> _What to do_: What are the lines, word for word, from the line with "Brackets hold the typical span" up to and including the line with "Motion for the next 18" in the records below? Omit the pictures.

++++++++++++++++++++

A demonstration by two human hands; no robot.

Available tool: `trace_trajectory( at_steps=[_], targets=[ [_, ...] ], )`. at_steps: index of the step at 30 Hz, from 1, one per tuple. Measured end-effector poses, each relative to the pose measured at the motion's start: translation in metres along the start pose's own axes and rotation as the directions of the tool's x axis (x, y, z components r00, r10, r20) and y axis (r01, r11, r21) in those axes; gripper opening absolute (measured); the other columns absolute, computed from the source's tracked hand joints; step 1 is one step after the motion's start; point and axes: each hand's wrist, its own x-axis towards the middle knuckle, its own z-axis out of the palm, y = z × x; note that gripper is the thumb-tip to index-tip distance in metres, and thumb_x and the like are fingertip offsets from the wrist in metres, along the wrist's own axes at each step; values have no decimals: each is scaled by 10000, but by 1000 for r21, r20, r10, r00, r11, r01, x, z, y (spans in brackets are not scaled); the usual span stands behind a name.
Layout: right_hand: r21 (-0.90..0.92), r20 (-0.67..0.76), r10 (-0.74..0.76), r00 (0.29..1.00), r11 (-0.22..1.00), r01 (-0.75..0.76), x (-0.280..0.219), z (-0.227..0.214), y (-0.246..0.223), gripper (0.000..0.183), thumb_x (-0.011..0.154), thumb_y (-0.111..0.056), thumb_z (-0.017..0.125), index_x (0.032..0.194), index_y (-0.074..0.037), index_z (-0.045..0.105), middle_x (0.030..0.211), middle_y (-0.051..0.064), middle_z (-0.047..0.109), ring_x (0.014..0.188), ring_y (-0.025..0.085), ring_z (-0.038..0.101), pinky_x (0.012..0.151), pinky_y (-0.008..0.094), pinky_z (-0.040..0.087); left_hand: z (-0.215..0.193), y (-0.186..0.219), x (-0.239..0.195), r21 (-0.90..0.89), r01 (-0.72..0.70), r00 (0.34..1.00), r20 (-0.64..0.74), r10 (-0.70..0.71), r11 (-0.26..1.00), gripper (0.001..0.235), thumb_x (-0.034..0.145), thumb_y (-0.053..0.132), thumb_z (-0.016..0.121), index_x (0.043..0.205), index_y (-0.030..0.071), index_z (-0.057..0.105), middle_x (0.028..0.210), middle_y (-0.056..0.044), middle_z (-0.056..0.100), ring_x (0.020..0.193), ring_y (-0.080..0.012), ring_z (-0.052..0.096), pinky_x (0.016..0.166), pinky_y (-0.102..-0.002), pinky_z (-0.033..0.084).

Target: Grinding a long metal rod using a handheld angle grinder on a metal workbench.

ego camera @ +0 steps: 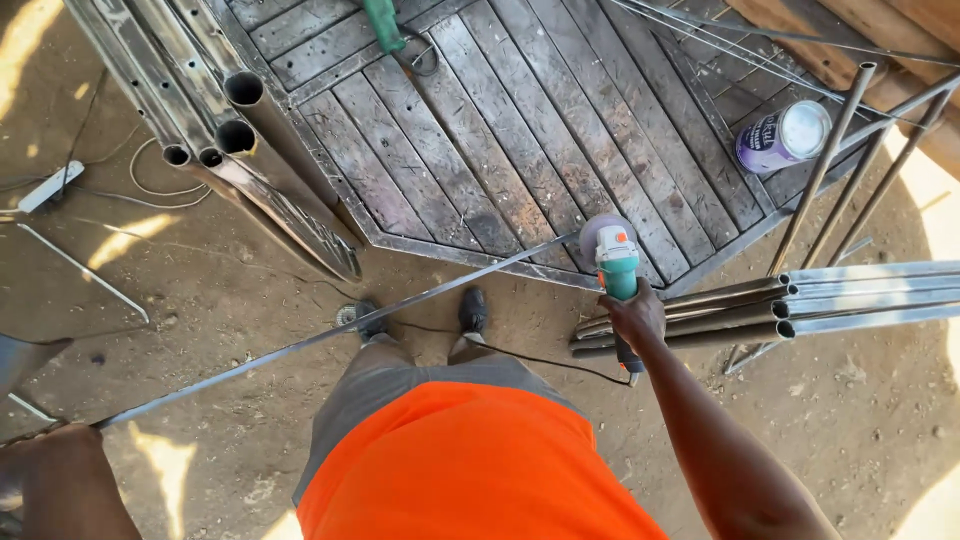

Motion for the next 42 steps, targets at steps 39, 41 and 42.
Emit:
trace_trajectory(
  at_steps=[39, 41, 42],
  targets=[
    [-349, 354, -196, 915, 880, 323, -70, 77, -88, 735, 819, -421, 737, 1450, -216, 422, 1063, 171, 712, 843, 375, 703, 666, 486, 550, 5, -39, 41, 112, 237, 752, 608, 255, -965, 817, 966, 523, 271, 1588, 13, 416, 1680, -156, 371, 1531, -328, 365, 1223, -510, 240],
    [-311, 372, -274, 887, 863, 398, -77, 84, -92, 668, 798, -420, 702, 1382, -224, 444, 983, 204, 712, 789, 422, 687, 620, 522, 504, 8, -41, 36, 64, 315, 774, 559, 295, -947, 820, 976, 545, 203, 1597, 44, 395, 1683, -124, 373, 1533, -308, 366, 1229, -497, 249],
    [-312, 373, -275, 886, 863, 399, -84, 85, -100, 668, 798, -420, 702, 1382, -224, 444, 983, 204, 712, 789, 422, 687, 620, 522, 504, 8, -41, 34, 64, 316, 775, 558, 296, -947, 820, 976, 545, 203, 1597, 44, 395, 1683, -124, 373, 1533, -308, 366, 1229, -497, 249]
  ],
)
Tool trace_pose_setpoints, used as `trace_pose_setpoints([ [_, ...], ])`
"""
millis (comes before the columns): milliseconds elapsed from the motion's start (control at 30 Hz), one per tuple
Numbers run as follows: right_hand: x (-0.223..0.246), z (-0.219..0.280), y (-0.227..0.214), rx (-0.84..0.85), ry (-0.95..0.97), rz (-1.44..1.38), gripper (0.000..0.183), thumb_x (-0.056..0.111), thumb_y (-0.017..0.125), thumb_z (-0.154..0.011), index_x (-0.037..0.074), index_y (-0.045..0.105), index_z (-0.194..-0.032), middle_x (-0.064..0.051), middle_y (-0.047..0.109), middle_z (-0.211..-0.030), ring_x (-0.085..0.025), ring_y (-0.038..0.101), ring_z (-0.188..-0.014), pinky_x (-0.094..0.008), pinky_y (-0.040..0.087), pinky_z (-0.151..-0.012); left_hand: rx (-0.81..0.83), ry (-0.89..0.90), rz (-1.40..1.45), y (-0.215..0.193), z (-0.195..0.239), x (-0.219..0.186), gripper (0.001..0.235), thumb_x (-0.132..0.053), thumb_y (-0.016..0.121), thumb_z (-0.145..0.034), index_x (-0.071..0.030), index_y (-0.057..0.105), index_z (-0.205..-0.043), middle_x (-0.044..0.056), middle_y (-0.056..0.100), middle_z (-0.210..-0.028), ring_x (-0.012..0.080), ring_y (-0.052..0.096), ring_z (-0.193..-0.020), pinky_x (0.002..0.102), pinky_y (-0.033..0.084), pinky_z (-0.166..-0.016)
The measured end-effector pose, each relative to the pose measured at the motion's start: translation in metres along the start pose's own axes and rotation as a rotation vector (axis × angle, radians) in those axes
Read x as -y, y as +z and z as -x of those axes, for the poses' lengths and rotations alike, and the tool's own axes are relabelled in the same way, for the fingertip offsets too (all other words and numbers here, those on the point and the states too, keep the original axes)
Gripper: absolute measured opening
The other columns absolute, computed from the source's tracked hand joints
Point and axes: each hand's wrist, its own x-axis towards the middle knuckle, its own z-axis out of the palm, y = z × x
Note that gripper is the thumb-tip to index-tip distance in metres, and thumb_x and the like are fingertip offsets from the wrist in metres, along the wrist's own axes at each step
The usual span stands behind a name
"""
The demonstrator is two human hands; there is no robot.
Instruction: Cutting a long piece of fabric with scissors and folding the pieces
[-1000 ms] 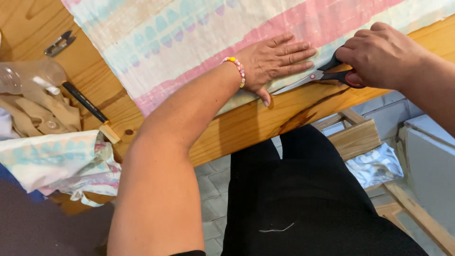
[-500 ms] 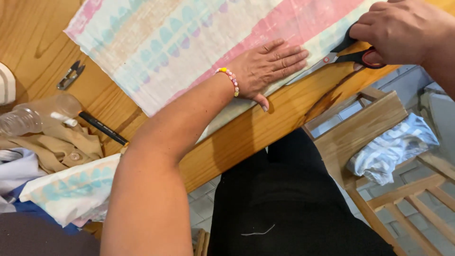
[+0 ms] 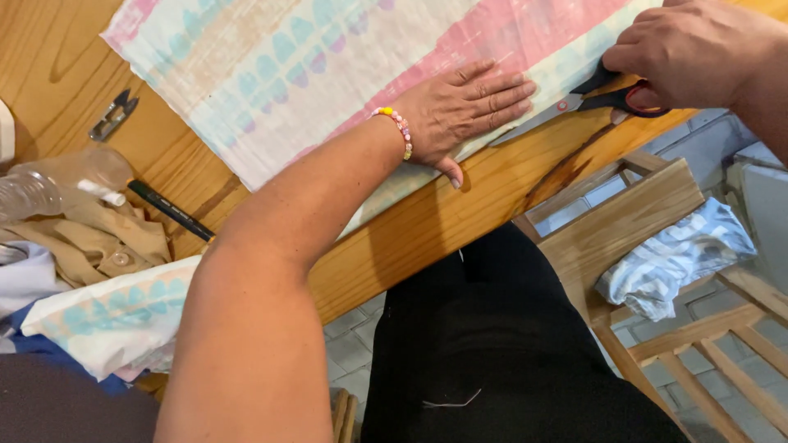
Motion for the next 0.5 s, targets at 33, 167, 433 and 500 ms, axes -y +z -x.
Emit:
trace_pose_setpoints([
  [33,0.000,0.001,0.003,0.000,-0.008,-0.001,0.040,0.063,0.070,-0.069,0.031,0.061,-0.092,0.014,0.071,-0.093,-0.012,0.068,-0.105,-0.029,0.053,-0.100,0.000,-0.006,0.005,0.002,0.000,-0.001,0.136,-0.102,0.024,-0.080,0.003,0.015,-0.166,0.021,0.011,-0.173,0.0348,0.007,-0.160,0.055,0.000,-0.127],
  [167,-0.002,0.002,0.004,-0.084,-0.011,0.006,0.032,0.055,0.065,-0.073,0.028,0.058,-0.088,0.013,0.069,-0.090,-0.014,0.068,-0.100,-0.030,0.054,-0.095,-0.033,0.014,-0.005,0.001,0.000,0.002,0.134,-0.101,0.015,-0.082,0.003,0.016,-0.166,0.022,0.013,-0.172,0.0346,0.009,-0.160,0.055,0.001,-0.127],
  [433,0.017,-0.001,-0.022,-0.130,-0.006,0.076,0.039,0.067,0.060,-0.071,0.031,0.057,-0.086,0.018,0.067,-0.091,-0.009,0.068,-0.098,-0.026,0.053,-0.091,-0.021,0.016,-0.012,-0.002,0.000,0.001,0.133,-0.100,0.021,-0.083,0.004,0.016,-0.166,0.023,0.014,-0.172,0.0345,0.009,-0.160,0.056,0.003,-0.127],
  [500,0.019,-0.004,-0.026,-0.022,0.005,0.048,0.041,0.066,0.067,-0.070,0.032,0.061,-0.092,0.018,0.070,-0.097,-0.010,0.068,-0.107,-0.026,0.054,-0.101,-0.039,0.026,0.004,0.000,0.000,0.001,0.133,-0.100,0.019,-0.083,0.004,0.018,-0.166,0.023,0.015,-0.172,0.0346,0.010,-0.159,0.056,0.003,-0.126],
])
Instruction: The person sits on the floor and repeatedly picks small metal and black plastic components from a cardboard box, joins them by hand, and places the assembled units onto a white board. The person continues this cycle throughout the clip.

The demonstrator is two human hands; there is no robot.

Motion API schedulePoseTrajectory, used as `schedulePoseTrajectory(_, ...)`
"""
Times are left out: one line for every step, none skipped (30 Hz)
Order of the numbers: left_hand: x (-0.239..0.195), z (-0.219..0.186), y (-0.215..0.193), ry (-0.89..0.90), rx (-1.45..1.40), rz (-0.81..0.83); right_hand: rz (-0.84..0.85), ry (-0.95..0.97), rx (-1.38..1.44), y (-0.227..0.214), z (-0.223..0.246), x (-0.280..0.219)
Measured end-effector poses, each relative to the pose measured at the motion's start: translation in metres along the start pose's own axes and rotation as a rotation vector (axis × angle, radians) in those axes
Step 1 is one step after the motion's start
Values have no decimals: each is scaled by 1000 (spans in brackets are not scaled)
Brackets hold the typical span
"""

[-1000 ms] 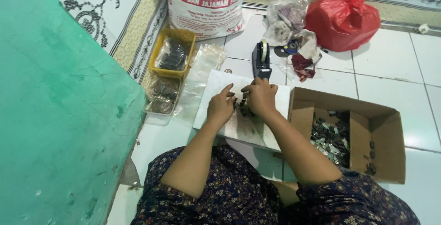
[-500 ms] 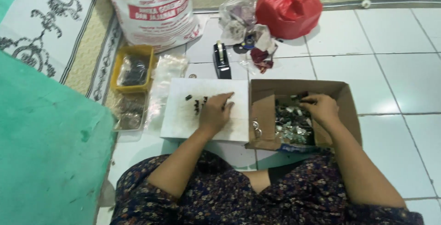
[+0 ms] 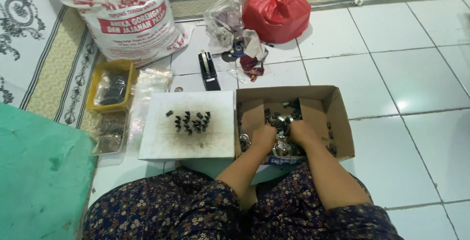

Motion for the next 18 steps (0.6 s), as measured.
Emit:
schedulePoseTrajectory(0,-1,2,3,2,7,4,4,6,-3,5,-4)
schedulePoseTrajectory(1,-3,1,30,48,-5,2,-41,18,-8,13,-8)
schedulePoseTrajectory(2,-5,0,57,95,-17,0,-85,30,-12,22,-12)
schedulePoseTrajectory(4,-3,4,60,96,-12,3,-81,35,-17,26,-14)
schedulePoseTrajectory(5,-1,7,56,102,-31,-1,-104,25,-21,32,-17)
schedulePoseTrajectory(6,3,8,49,109,-52,-6,-128,13,-27,40,-19)
schedulePoseTrajectory(5,2,6,51,110,-49,-4,-126,16,-32,43,-24)
schedulePoseTrajectory(3,2,3,40,113,-55,6,-158,26,-36,48,-29)
schedulePoseTrajectory(1,3,0,29,116,-61,17,-189,36,-40,54,-36)
schedulePoseTrajectory(-4,-3,-11,30,115,-56,20,-186,38,-37,55,-34)
schedulePoseTrajectory(-9,-7,-23,0,83,-56,-6,-221,40,-36,58,-35)
schedulePoseTrajectory(-13,-10,-35,-31,51,-59,-35,-257,40,-36,62,-34)
schedulePoseTrajectory(-15,-10,-37,-31,50,-56,-32,-256,41,-30,62,-30)
schedulePoseTrajectory(-15,-9,-39,-44,30,-51,-71,-296,-20,-26,64,-26)
schedulePoseTrajectory(-16,-8,-41,-58,10,-46,-111,-335,-81,-22,67,-23)
schedulePoseTrajectory(-18,-10,-45,-57,9,-48,-113,-335,-83,-22,66,-23)
schedulePoseTrajectory(-20,-12,-49,-67,-11,-45,-110,-346,-104,-22,66,-24)
schedulePoseTrajectory(-22,-14,-53,-76,-31,-44,-107,-357,-126,-22,66,-24)
Point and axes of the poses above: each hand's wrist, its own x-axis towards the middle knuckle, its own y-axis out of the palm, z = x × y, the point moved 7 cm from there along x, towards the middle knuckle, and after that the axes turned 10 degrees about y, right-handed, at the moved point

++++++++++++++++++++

> _Task output_:
Brackets hold the typical span
"""

[-1000 ms] 
[-500 ms] 
[+0 ms] 

Motion for the next 18 steps (0.6 s), as measured.

No more output is required for the exercise.